Est-ce juste un détail de terminologie ? Non, pas seulement car ce nom de « distribution Linux » a des conséquences pratiques fâcheuses. Ainsi, un certain nombre de programmeurs disent que leur logiciel tourne sur Linux parce qu'il marche sur leur Fedora, mais dépend en fait de plusieurs composants qui ne sont pas liés à Linux. Ainsi, contrairement à ce que pensent pas mal de gens :

  • Tous les systèmes utilisant Linux ne se servent pas forcément de la GNU libc (notamment les embarqués, où la µClibc est plus fréquente).
  • Tous les systèmes utilisant Linux n'ont pas forcément les outils GNU (ils peuvent par exemple utiliser BusyBox).

Donc, quand vous voyez « compatible Linux » sur un logiciel, cela ne veut pas dire qu'il marche avec tout système utilisant ce noyau, mais simplement qu'il a été documenté par quelqu'un qui ne comprenait pas la différence entre noyau et système d'exploitation, et qui a supposé que tous les Linux étaient à peu près pareils.

En parlant de systèmes embarqués, un bon exemple d'un système d'exploitation très populaire, utilisant Linux (et se présentant comme « distribution Linux »), mais pas beaucoup de choses que certains considèrent comme consubstantiels à Linux est le système OpenWrt. Un autre exemple fameux est Android qui utilise également Linux et qui, lui, de manière purement arbitraire, n'est jamais qualifié de « distribution Linux ».

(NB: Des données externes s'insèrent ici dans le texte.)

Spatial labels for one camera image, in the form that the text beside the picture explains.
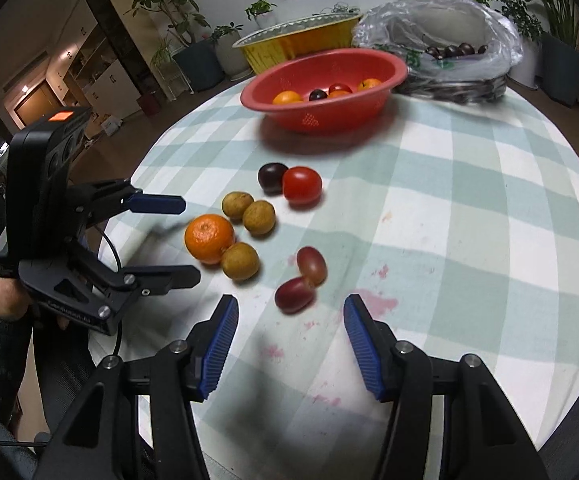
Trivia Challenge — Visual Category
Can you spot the gold foil pan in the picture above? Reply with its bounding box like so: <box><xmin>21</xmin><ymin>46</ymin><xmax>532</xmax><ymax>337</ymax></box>
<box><xmin>232</xmin><ymin>14</ymin><xmax>365</xmax><ymax>77</ymax></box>

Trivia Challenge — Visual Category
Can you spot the pile of dark plums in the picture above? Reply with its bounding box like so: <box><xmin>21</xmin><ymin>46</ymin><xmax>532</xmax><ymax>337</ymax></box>
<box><xmin>424</xmin><ymin>42</ymin><xmax>490</xmax><ymax>59</ymax></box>

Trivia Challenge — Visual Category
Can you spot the leafy potted plant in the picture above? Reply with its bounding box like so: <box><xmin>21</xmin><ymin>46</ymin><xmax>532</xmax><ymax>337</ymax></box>
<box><xmin>497</xmin><ymin>0</ymin><xmax>543</xmax><ymax>86</ymax></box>

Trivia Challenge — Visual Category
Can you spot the large broad-leaf plant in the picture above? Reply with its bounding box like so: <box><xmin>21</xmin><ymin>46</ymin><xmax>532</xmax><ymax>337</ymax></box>
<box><xmin>507</xmin><ymin>0</ymin><xmax>579</xmax><ymax>106</ymax></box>

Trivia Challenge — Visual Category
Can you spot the large orange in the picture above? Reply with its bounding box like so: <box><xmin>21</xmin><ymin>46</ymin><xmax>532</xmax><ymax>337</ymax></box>
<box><xmin>184</xmin><ymin>214</ymin><xmax>235</xmax><ymax>266</ymax></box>

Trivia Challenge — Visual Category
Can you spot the tall plant in dark pot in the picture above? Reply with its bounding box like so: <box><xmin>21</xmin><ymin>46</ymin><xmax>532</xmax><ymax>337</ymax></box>
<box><xmin>126</xmin><ymin>0</ymin><xmax>225</xmax><ymax>93</ymax></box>

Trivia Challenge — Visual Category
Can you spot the clear plastic bag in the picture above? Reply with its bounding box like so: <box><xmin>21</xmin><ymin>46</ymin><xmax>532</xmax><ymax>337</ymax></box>
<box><xmin>352</xmin><ymin>0</ymin><xmax>524</xmax><ymax>96</ymax></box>

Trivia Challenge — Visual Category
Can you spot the plant in white pot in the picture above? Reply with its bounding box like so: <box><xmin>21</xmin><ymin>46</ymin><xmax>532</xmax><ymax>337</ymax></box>
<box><xmin>210</xmin><ymin>22</ymin><xmax>252</xmax><ymax>81</ymax></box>

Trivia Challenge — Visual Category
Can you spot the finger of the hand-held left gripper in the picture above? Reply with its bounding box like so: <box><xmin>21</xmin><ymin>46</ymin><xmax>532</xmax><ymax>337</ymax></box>
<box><xmin>66</xmin><ymin>177</ymin><xmax>186</xmax><ymax>233</ymax></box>
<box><xmin>54</xmin><ymin>242</ymin><xmax>202</xmax><ymax>333</ymax></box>

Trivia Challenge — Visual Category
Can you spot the tangle of cables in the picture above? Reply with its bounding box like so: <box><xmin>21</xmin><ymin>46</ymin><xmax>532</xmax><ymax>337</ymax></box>
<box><xmin>314</xmin><ymin>2</ymin><xmax>360</xmax><ymax>17</ymax></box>

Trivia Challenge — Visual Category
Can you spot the small cardboard box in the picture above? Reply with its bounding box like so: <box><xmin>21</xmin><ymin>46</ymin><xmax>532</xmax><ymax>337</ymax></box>
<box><xmin>96</xmin><ymin>115</ymin><xmax>122</xmax><ymax>137</ymax></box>

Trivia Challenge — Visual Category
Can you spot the black cable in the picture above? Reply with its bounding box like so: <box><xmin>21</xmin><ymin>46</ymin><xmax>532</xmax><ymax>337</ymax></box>
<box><xmin>96</xmin><ymin>225</ymin><xmax>125</xmax><ymax>361</ymax></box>

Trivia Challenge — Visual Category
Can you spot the person's left hand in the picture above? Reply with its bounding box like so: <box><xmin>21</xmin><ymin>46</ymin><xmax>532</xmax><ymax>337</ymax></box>
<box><xmin>0</xmin><ymin>266</ymin><xmax>70</xmax><ymax>332</ymax></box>

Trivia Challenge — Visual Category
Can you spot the white storage cabinet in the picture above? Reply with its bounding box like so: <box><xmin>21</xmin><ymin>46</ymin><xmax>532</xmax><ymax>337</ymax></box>
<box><xmin>66</xmin><ymin>25</ymin><xmax>135</xmax><ymax>121</ymax></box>

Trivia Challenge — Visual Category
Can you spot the white metal plant stand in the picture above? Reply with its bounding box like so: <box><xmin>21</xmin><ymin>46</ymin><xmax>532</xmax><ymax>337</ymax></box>
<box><xmin>150</xmin><ymin>35</ymin><xmax>192</xmax><ymax>103</ymax></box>

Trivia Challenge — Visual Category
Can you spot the brown-green longan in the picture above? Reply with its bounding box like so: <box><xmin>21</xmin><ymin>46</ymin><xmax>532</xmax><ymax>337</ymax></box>
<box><xmin>221</xmin><ymin>190</ymin><xmax>255</xmax><ymax>222</ymax></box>
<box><xmin>220</xmin><ymin>242</ymin><xmax>260</xmax><ymax>281</ymax></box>
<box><xmin>242</xmin><ymin>200</ymin><xmax>276</xmax><ymax>237</ymax></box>

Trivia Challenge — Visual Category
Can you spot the small potted plant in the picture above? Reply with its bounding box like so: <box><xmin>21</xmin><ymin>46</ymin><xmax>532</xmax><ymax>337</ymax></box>
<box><xmin>245</xmin><ymin>0</ymin><xmax>279</xmax><ymax>30</ymax></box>

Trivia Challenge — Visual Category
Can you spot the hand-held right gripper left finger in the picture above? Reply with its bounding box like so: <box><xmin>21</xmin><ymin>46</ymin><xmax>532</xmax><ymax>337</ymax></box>
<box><xmin>32</xmin><ymin>294</ymin><xmax>240</xmax><ymax>480</ymax></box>

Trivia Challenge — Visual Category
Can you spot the checked tablecloth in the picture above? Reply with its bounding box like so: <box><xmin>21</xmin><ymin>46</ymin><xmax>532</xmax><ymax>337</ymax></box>
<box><xmin>98</xmin><ymin>77</ymin><xmax>579</xmax><ymax>480</ymax></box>

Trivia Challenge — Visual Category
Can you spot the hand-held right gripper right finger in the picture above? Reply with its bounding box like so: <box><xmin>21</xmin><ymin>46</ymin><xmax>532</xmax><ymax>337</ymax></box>
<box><xmin>343</xmin><ymin>294</ymin><xmax>545</xmax><ymax>480</ymax></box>

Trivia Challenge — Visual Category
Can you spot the red grape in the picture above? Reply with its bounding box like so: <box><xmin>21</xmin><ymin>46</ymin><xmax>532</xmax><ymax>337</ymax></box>
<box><xmin>274</xmin><ymin>276</ymin><xmax>316</xmax><ymax>314</ymax></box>
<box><xmin>296</xmin><ymin>246</ymin><xmax>328</xmax><ymax>286</ymax></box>

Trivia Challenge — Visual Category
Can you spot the red bin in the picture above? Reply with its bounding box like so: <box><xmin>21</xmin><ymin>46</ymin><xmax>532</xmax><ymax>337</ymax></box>
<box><xmin>139</xmin><ymin>91</ymin><xmax>162</xmax><ymax>117</ymax></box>

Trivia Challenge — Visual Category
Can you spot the red plastic colander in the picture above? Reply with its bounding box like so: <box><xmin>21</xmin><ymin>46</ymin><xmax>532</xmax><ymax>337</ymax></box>
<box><xmin>240</xmin><ymin>48</ymin><xmax>410</xmax><ymax>133</ymax></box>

Car on voit bien que le fond de l'affaire est une affaire de définition. Lors d'une discussion sur Twitter suite à cet article, plusieurs personnes ont affirmé que « Fedora est une distribution Linux mais pas Android » sans vraiment donner les critères qui permettent de séparer une « vraie distribution Linux » d'un système qui n'en est pas une. Parmi les critères proposés dans cette discussion :

  • La compatibilité Posix. Mais, dans ce cas, FreeBSD est aussi une « distribution Posix ».
  • Le fait d'être un « vrai » Linux, sans explications.

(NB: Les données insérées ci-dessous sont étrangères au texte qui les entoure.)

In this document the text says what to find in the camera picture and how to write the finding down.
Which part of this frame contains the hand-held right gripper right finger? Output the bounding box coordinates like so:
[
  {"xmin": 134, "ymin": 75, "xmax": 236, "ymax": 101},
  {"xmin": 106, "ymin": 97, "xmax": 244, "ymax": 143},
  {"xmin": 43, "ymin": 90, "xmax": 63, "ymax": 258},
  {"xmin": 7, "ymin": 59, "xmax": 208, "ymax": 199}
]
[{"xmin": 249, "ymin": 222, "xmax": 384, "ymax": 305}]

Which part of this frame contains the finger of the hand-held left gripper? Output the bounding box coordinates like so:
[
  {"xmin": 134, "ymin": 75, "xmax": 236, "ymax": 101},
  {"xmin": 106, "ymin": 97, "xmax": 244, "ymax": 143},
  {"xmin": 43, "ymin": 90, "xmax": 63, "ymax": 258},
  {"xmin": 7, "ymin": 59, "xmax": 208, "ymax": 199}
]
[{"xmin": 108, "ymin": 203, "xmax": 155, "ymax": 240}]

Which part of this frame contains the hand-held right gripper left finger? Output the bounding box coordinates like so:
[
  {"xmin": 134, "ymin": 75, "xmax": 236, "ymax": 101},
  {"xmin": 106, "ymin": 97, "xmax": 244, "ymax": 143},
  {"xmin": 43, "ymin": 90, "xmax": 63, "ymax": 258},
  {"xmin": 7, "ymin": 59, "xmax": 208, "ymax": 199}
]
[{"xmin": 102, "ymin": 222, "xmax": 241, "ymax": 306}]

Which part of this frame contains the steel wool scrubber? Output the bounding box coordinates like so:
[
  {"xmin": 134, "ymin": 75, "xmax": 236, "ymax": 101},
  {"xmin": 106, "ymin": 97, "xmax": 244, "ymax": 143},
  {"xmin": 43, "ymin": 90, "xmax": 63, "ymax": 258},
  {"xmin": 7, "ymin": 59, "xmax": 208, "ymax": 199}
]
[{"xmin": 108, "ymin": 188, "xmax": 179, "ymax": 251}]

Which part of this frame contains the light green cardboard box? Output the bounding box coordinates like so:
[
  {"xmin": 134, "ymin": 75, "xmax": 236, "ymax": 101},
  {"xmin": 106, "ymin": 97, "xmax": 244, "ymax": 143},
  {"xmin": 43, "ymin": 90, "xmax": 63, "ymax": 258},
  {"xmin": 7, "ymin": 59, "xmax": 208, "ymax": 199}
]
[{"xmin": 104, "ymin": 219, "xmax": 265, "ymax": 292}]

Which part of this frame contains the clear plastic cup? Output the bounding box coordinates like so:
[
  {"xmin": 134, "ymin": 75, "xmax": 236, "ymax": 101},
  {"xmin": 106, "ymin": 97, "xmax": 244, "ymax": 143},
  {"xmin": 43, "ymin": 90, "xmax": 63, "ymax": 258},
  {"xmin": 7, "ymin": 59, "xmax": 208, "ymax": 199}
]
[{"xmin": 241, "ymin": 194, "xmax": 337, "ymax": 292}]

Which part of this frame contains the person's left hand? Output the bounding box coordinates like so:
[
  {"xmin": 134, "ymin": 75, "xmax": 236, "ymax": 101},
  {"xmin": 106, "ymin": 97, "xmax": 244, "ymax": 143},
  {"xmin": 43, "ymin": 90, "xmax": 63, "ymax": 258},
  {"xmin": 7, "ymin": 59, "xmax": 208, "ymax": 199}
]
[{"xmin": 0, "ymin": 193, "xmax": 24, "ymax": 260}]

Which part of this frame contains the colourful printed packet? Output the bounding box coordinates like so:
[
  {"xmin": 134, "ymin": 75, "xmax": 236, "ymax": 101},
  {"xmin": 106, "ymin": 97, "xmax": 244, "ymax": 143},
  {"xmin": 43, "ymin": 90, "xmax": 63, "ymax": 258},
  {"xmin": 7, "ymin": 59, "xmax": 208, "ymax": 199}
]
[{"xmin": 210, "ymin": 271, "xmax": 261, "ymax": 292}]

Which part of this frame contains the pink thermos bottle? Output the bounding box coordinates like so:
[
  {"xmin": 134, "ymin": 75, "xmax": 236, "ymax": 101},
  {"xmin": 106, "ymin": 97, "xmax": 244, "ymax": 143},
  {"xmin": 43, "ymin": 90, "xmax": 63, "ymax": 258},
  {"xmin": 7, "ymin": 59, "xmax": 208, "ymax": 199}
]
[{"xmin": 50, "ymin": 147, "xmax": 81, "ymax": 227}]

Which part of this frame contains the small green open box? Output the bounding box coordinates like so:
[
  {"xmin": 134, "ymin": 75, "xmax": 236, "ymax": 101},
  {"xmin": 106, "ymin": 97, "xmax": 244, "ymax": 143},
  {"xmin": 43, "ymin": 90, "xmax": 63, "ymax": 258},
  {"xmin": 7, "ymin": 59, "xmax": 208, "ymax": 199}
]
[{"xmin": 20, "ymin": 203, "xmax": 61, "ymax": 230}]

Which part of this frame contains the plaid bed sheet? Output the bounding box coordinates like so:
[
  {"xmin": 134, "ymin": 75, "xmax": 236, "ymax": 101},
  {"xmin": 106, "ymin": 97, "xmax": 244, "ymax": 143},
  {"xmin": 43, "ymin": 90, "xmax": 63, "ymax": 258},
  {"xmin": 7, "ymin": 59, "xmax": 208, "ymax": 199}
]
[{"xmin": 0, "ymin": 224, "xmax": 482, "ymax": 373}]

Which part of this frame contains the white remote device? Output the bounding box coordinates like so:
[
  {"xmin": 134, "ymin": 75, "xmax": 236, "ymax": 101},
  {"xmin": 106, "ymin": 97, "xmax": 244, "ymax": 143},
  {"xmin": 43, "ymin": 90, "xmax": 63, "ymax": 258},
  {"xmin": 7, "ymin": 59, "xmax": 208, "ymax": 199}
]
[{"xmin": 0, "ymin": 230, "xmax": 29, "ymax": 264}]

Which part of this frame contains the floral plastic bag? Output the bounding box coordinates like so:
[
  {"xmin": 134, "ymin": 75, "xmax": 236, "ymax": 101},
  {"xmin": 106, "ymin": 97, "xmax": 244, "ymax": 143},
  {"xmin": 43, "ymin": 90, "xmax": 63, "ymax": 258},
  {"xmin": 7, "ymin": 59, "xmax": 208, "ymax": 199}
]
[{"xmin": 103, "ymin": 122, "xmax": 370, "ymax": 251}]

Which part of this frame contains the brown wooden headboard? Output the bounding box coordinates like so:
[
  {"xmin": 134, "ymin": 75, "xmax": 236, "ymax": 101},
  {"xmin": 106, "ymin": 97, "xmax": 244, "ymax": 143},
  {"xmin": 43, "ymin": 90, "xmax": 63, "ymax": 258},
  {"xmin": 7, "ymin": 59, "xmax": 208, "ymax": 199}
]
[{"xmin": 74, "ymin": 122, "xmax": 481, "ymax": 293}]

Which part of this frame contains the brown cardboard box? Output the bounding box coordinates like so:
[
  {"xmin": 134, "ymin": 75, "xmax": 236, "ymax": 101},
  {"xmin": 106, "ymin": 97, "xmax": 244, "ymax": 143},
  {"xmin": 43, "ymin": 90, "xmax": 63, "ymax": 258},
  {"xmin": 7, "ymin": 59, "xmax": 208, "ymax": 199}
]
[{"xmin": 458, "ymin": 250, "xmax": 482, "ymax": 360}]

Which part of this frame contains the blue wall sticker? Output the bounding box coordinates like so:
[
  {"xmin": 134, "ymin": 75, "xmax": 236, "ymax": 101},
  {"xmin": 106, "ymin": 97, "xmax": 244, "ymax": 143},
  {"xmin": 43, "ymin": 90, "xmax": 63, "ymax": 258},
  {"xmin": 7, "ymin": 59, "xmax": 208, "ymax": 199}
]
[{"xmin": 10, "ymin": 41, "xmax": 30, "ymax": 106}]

Même problème de définition lorsqu'on s'attaque à la question de savoir où s'arrête le système d'exploitation et où commencent les applications. Sur Debian, est-ce qu'emacs, le shell, la libc, init, ifconfig, vi, la bibliothèque OpenSSL et apt font partie du système ou des applications ? Il n'existe pas de critère fiable pour décider.

La principale raison du succès de ce terme de « distribution Linux » est sans doute d'ordre marketing : « Linux » est une marque connue. Mais ce terme n'a pas de base technique. Debian, CentOS, Gentoo, etc sont donc des systèmes d'exploitation, pas des distributions Linux.

Si on veut étudier plus précisement la part quantitative des différentes sources de code dans un système comme Ubuntu, on peut lire « How much GNU is there in GNU/Linux?. Mais cet article ne prend en compte que le nombre de lignes de code, pas leur importance (une ligne de la libc compte certainement plus que dix lignes d'un gadget qui affiche un truc rigolo sur l'écran) ou leur part réellement utilisé (le code du noyau est surtout composé d'innombrables pilotes dont seule une petite partie sert réellement).